Random data generator for MySQL and PostgreSQL

Forked from https://github.com/Percona-Lab/mysql_random_data_load

This tool aims to produce a quick working environment to reproduce a query execution behavior in order to optimize it. It is meant for cases where we cannot access real data, only schema and cardinalities.

Based on the table(s) schema and a query, it will generate random data with respect to fields, foreign keys defined in databases, foreign keys infered from the query pattern, (plan: from existing cardinalities and distributions).

Notice: This is early stage

Usage

random-data-load run --engine=(mysql|pg) --rows=INT-64 (--query=SELECT ...|--table=table_name) [options...]

Supported fields:

Field type	Generated values
bool	false ~ true
tinyint	0 ~ 0xFF
smallint	0 ~ 0XFFFF
mediumint	0 ~ 0xFFFFFF
int - integer	0 ~ 0xFFFFFFFF
bigint	0 ~ 0xFFFFFFFFFFFFFFFF
float	0 ~ 1e8
decimal(m,n)	0 ~ 10^(m-n)
double	0 ~ 1000
char(n)	up to n random chars
varchar(n)	up to n random chars
date	NOW() - 1 year ~ NOW()
datetime	NOW() - 1 year ~ NOW()
timestamp	NOW() - 1 year ~ NOW()
time	00:00:00 ~ 23:59:59
year	Current year - 1 ~ current year
tinyblob	up to 100 chars random paragraph
tinytext	up to 100 chars random paragraph
blob	up to --max-text-size chars random paragraph
text	up to --max-text-size chars random paragraph
mediumblob	up to --max-text-size chars random paragraph
mediumtext	up to --max-text-size chars random paragraph
longblob	up to --max-text-size chars random paragraph
longtext	up to --max-text-size chars random paragraph
enum	A random item from the valid items list
set	A random item from the valid items list

Valuable types currently not implemented:

JSONs
Geospatial
Vectors

Options

Option	Description
--engine	mysql/pg
--host	Host name/ip
--user	Username
--password	Password
--port	Port number
--bulk-size	Number of rows per INSERT statement (Default: 1000)
--workers	how many workers to spawn.
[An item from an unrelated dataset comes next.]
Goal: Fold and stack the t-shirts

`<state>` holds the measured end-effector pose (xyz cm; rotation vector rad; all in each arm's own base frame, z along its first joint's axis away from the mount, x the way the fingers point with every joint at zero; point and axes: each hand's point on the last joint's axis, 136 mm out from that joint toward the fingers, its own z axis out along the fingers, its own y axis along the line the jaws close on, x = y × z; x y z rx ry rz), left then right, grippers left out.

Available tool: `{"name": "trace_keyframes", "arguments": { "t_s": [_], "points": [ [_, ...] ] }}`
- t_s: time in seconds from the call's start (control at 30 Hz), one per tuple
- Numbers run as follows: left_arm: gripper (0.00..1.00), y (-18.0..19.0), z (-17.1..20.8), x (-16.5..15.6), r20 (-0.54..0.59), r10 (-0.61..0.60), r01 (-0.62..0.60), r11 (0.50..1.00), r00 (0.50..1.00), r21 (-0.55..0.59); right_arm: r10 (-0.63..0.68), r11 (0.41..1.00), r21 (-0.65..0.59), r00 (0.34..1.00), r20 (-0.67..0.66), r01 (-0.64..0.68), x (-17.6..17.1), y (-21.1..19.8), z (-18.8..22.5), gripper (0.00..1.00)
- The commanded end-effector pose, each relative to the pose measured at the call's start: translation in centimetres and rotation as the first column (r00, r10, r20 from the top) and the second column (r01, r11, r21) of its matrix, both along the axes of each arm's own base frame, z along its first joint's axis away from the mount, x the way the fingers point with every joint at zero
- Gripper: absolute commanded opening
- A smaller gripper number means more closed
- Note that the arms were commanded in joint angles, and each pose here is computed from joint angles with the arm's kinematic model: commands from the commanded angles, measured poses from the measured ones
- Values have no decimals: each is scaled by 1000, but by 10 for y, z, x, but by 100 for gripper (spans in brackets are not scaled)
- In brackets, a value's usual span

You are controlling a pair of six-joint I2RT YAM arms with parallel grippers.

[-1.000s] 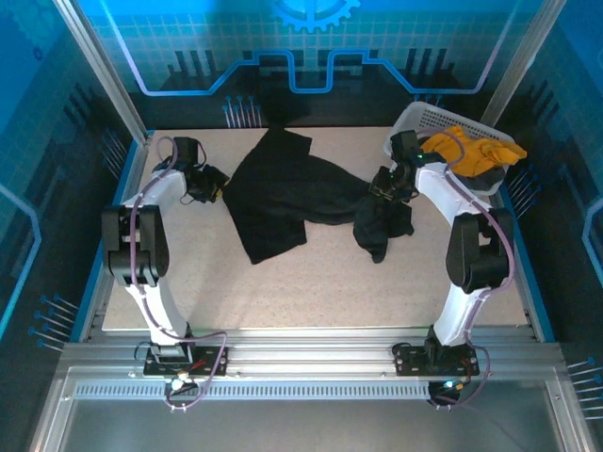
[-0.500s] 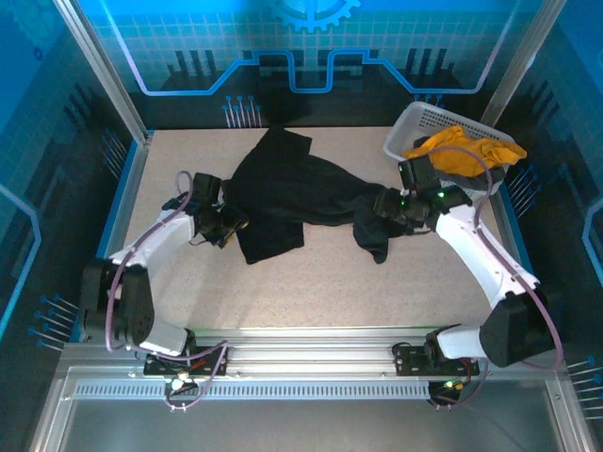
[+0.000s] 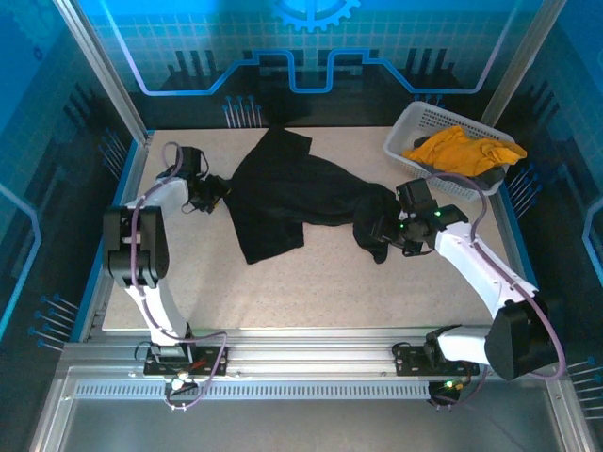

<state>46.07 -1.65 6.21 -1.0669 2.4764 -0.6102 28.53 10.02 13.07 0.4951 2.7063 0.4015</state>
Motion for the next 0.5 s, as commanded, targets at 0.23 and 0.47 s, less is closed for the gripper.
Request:
{"name": "trace_keyframes", "arguments": {
  "t_s": [0.23,0.47],
  "points": [
    [33,-25,-13,-2,13,-87,87,994,996,-70,-23,999,27,1000,-6,23,3,1,3,58],
    [0,-26,9,-13,40,-72,75,995,997,-64,-112,994,-3,994,2,112,13,-21,5,57]
  ]
}}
Only the random generation and sampling are parallelized. Insert queries are executed one at a time (Default: 3)
--table	Table to insert to. When using --query, --table will be used to restrict the tables to insert to.
--query	Providing a query will analyze its schema usage, insert recursively into tables, and identify implicit joins
--default-relationship	Will define the default foreign-key relationship to apply. Possible values: binomial,sequential. The default relation can be overriden with other parameters --binomial or --sequential
--binomial	Defines a 1-N foreign key relationships using repeated coin flips. Postgres' tablesamples Bernouilli or mysql RAND() < 0.1 (can be tuned with --coin-flip-percent). Format should be "parent_table=child_table". E.g: --binomial="customers=orders;orders=items"
--coin-flip-percent	When used with --binomial, it will set the likeliness of each rows to be sampled or not. 10 would mean each rows have only 10%% chance to be selected when sampling a parent table. Using large values will favor hot rows: the coin flips are done with a table full scan, with a limit set at --bulk-size, so with a large percent chance most of the time the first rows will be selected. No effects when used with --sequential (Default: 1)
--sequential	Defines a sequential foreign key links relationships. Format should be "parent_table=child_table". E.g: --sequential="citizens=ssns"
--add-foreign-keys	Add foreign keys, if they are not explicitely created in the table schema. The format must be parent_table.col1=child_table.col2. It can complement the foreign keys guessed from the --query, or be used to manually define foreign keys when using --no-fk-guess too. Example --add-foreign-keys="customers.id=purchases.customer_id;purchases.id=items.purchase_id"
--no-fk-guess	Do not try to guess foreign keys from the --query missing in the schema. When a query is provided, it will analyze the expected JOINs and try to respect dependencies even when foreign keys are not explicitely created in the database objects. This flag will make the tool stick to the constraints defined in the database only, unless you add foreign keys manually with --add-foreign-keys.
--no-skip-fields	Disable field whitelist system. When using a --query, it will get the list of fields being used as a whitelist in order to generate the minimal sets of fields required, unless --no-skip-fields is being used or any * has been found.
--null-frequency	Define how frequent nullable fields should be NULL
--quiet	Do not print progress bar
--dry-run	Print queries to the standard output instead of inserting them into the db
--debug	Show some debug information
--pprof	Generate pprof trace at --cpu-prof-path. Also opens port 6060 for pprof go tool
--version	Show version and exit

Foreign keys support

If a field has Foreign Keys constraints, random-data-load will get samples from the referenced tables in order to insert valid values for the field.
To enforce orders, an arbitrary 'ORDER BY 1' is made. This is so that --sequential can create 1-1 relationship, and to better master the eventual distribution of --binomial.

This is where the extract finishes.